Kürt sorunu konusunda sivil siyasi iradenin elinin rahatlatılması ve resmi ideoloji dayatmalarının bitmesi gerekir. Kürt sorunu konusunda katı bir devletçi tavır yanlısı CHP’nin bile son kongresinde din’e ilişkin mesaj vermeye çalışması ve Kürtçe şarkılara izin vermesi dikkat çekicidir. Ülke’de dini alandaki kısıtlayıcı uygulamalar ve Kürt sorunu oluşan büyük gerilimin önünü açmak sadece oy kaygıları ile geçici tavır değişiklikleri ile olmaz.Kalıcı ve toplumun her kesimini rehabilite edecek çalışmalara ihtiyacımız vardır.Yoksa öfke ve gerginlik büyüyor.

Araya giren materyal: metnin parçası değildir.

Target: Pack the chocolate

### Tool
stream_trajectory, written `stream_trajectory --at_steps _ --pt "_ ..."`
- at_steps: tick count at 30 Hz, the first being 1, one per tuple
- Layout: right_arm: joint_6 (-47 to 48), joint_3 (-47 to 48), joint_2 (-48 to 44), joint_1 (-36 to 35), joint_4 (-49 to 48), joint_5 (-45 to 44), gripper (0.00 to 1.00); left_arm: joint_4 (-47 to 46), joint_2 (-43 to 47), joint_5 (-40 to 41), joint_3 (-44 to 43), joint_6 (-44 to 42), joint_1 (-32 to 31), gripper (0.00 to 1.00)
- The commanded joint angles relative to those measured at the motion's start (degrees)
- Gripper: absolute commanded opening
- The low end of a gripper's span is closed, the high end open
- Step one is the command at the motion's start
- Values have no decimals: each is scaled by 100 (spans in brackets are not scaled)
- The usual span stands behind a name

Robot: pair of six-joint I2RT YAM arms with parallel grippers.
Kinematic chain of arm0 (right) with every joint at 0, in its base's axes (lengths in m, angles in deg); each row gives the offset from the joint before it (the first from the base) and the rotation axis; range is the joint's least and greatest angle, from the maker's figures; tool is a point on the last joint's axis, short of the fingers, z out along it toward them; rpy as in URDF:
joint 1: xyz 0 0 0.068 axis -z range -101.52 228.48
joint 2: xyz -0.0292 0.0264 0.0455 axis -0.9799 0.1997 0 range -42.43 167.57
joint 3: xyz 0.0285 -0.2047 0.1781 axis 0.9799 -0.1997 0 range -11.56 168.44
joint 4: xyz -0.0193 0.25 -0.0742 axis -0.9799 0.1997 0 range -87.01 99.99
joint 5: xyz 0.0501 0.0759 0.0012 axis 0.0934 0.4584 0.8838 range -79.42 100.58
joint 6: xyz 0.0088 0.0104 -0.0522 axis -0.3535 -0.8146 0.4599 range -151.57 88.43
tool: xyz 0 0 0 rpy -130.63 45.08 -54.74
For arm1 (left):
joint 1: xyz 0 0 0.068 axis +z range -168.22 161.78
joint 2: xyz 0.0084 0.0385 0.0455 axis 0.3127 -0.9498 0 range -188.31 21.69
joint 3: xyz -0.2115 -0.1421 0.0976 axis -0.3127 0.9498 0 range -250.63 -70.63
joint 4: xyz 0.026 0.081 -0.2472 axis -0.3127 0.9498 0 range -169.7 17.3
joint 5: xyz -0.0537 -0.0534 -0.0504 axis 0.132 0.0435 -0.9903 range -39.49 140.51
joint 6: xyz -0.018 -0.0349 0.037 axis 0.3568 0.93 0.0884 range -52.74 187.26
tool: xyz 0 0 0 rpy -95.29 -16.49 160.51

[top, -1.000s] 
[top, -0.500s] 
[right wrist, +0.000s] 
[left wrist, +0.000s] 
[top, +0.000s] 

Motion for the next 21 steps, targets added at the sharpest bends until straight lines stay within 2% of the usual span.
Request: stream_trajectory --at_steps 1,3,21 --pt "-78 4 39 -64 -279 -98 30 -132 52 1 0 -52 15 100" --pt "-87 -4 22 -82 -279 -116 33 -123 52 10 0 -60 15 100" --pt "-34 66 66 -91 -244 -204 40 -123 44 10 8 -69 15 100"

Patlama noktasına dayanıyor. Bunu görmemek mümkün değildir. Sorunu sadece güvenlik tedbirleri ile çözmek ve legal toplantılara bile gözdağı vermek son derece mahzurludur.Hiç kimse salon toplantısı yapmaktan menedilemez.850 kişinin bulunduğu bir salonun 1000 kişilik bir topluluk tarafından taşlanması çok tehlikeli bir sinyaldir. Derin ayrılıklara vesile olacak üzücü olaylardan önce ülkede gerçek iktidarı elinde bulunduran “derin muktedirlerin” sorunları tekrar gözden geçirmeleri gerekir. Güneydoğu’dan Kürt sorunu konusunda kendisi ile konuyu görüşmeye gelen STK temsilcilerini tersleyen bir Başbakan ise insiyatif alamayacak durumda olduğunu göstermiş olur. Sonuçta toplumun tüm kesimleri gerilir ve son olaylar sonucu patlamaya hazır dev bir bomba oluşur.
Yapılması gereken gecikmeden Kürtçe öğretim konusunda engellerin kaldırılması, Kürt kalkının geçici olarak değil kalıcı olarak halis niyetlerle ayrımcılığın biteceği yönünde ikna edilmesidir. Asker cenazeleri ile öfkeleri artan ve kitle psikolojisi ile dehşet verici olaylara girişen batıdaki halkın da Kürt sorunu konusunda yanlış genel siyasal politikaların bitmesi ile ancak sorunun çözümlenebileceğini bilmeleri gerekir.